After Harris dropped out of the race, she initially remained neutral and did not endorse any of the remaining candidates for the Democratic nomination. On March 8, 2020, Harris endorsed Joe Biden, who had emerged as the frontrunner following the Super Tuesday primaries.

===Biden–Harris ticket===

On March 15, 2020, Biden pledged that he would pick a black woman as his running mate if he won the nomination. Media speculation immediately began over who he could pick, with Harris emerging as a frontrunner for the nod. Biden eventually clinched the nomination, defeating Bernie Sanders, and soon began the vetting process, which included Harris. A New York Times report indicated that Harris, along with former national security advisor Susan Rice, senator Elizabeth Warren, and Michigan governor Gretchen Whitmer, were on Biden's final shortlist. Eventually, on August 11, Biden announced that he had chosen Harris as his running mate. Harris formally accepted the Democratic vice-presidential nomination on August 19.
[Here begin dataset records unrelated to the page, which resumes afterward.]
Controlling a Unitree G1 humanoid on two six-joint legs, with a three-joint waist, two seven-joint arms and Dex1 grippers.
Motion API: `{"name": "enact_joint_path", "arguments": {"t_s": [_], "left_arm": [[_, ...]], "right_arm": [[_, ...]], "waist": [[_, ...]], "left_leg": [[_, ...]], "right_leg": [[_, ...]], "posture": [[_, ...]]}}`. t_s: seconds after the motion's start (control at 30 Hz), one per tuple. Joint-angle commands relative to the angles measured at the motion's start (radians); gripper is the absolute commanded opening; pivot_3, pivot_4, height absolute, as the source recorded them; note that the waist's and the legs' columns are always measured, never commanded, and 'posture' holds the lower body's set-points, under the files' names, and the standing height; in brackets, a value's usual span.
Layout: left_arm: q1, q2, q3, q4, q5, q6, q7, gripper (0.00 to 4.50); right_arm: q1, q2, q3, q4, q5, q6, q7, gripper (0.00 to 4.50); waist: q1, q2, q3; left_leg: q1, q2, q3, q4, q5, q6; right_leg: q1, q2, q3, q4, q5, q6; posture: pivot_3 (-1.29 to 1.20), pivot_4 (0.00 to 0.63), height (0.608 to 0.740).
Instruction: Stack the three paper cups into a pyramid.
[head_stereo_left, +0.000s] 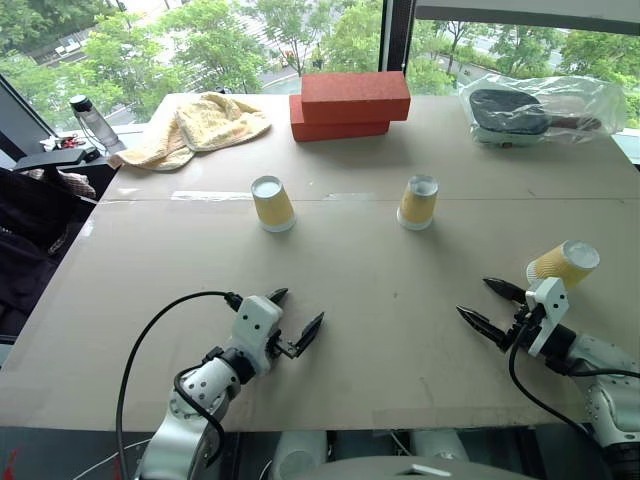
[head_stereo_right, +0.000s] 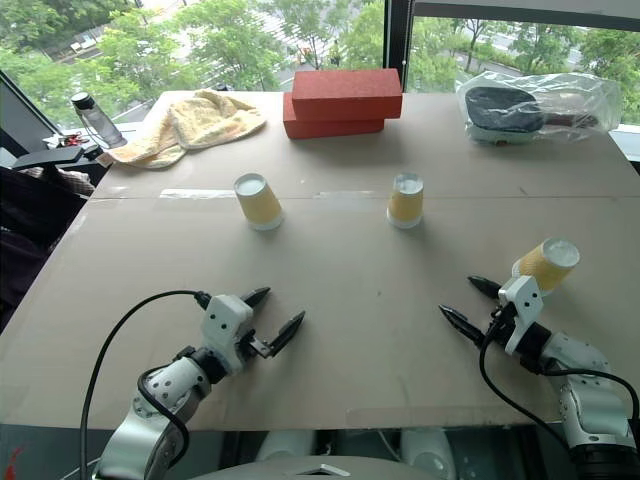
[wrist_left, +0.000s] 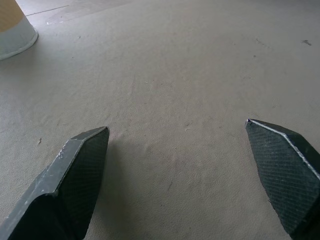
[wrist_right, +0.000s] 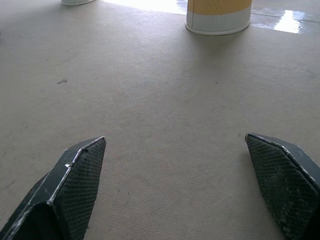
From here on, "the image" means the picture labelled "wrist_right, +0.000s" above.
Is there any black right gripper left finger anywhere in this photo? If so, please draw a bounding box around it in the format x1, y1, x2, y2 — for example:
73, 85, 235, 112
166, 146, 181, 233
0, 135, 107, 240

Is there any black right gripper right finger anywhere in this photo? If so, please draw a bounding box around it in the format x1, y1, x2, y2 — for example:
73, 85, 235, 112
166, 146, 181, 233
244, 132, 320, 240

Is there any yellow and white paper cup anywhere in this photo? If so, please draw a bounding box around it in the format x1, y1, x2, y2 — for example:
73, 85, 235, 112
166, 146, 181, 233
184, 0, 252, 36
The election was held on November 3, although an unprecedented number of mail-in ballots due to the COVID-19 pandemic meant that the outcome of the election was unclear for several days following election day. On November 7, Biden and Harris were declared the winners, although incumbent president Donald Trump refused to accept the results of the election, making unsubstantiated claims of voter fraud. With the victory, Harris became the first woman elected to national office in the United States. She was sworn in alongside Biden on January 20, 2021 and served as the 49th vice-president of the United States.